But we enjoyed one another’s company and a few days before Christmas I spilled out my house rent blues to her over dinner.

She offered to call my rabid neighbor and property agent as a mediator. She did so and then I learned she’d played the cultural card, plus an inventive twist of high fiction.

After establishing her academic/musical credentials with the neighbor she mentioned her father, whom she described as a “good friend” of mine, so good, in fact, that I had once offered to donate blood to him for a serious operation.

This time the bitch caved. She knew the father’s reputation and was stunned to hear that an evil, foul-mouthed, ass-wiping and flushing foreigner would do such a thing.

Well, maybe I would, but it never happened.

Nonetheless it came to pass on Christmas Day that the Magi appeared: my composer pal, a property agent, and some schmuck in a bad suit and company lanyard hanging from his neck.
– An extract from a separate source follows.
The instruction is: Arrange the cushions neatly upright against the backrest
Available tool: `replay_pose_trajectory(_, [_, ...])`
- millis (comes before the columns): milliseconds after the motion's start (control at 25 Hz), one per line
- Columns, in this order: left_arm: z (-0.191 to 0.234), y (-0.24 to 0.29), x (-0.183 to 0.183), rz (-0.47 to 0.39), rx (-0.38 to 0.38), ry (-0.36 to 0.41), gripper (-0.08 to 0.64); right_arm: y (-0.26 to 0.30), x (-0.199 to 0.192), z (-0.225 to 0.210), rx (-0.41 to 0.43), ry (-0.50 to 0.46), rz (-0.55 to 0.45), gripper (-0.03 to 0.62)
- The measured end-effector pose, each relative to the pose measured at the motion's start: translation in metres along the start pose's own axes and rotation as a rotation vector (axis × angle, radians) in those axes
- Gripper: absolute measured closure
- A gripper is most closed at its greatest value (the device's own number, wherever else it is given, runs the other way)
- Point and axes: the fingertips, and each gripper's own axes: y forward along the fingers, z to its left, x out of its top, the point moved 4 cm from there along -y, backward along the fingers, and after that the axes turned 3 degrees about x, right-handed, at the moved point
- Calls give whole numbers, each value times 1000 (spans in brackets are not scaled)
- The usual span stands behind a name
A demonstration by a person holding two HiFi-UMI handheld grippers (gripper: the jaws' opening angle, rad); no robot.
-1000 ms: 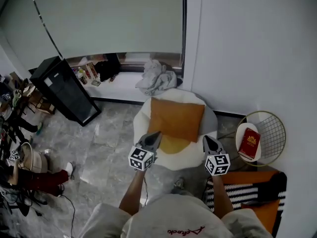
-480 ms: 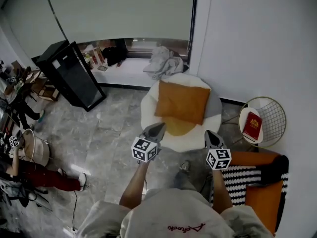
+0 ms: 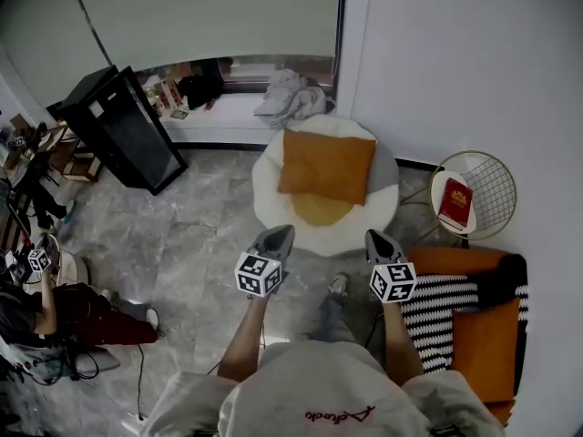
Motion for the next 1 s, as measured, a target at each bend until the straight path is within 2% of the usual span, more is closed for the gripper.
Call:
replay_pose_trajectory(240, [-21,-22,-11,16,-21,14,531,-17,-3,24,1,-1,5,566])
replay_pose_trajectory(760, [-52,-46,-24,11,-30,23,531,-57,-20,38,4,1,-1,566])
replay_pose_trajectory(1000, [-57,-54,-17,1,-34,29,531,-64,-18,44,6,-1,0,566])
The schmuck left quickly, but the two women held up more than half the sky that day. I possess the hardware and plumbing skills of a half-wit dingo, but they were diligent.

The composer — originally from Guangzhou — had grown up in Inner Mongolia during the Cultural Revolution where she was both able to still play violin and study music, but had also learned basic skills that the American tool guy takes for granted.

They spent nearly seven hours calling in plumbers and doing their own calculations, squatting in my kitchen muck til finally the washing machine ran like the Flying Swallow it was meant to be, no muss, no fuss, no drainage.

I imagined my composer on a podium or sitting at a piano in formalwear as she labored under my sink and felt both ashamed and grateful. It was like watching the likes of Leonard Bernstein fixing my garbage disposal.

But I can think of no better Christmas present or past, here, there or anywhere.

God bless them, everyone.

15 Responses to “The Magi Of Shenzhen (An Expat Christmas No. 6)”

  1. P.

    Cursing out your landlord (and referring to her as a bitch), chuckling while an esteemed composer fixes your plumbing—an inability to speak Chinese while expecting solutions to fall into your lap. You sound like the typical smug expat asshole. Not witty or well-written, just a prick with no filter and an inability to self-edit.

    Reply
  2. P.

    At the risk of sounding naïve—and at the risk of deviating from my criticisms of the above essay—we are all guests in China. And because the country is still adjusting to this influx of outsiders after generations of seclusion, that makes us all informal foreign ambassadors operating during a super-sensitive period of China’s development in which the smallest details can sway public opinion against the Outsiders.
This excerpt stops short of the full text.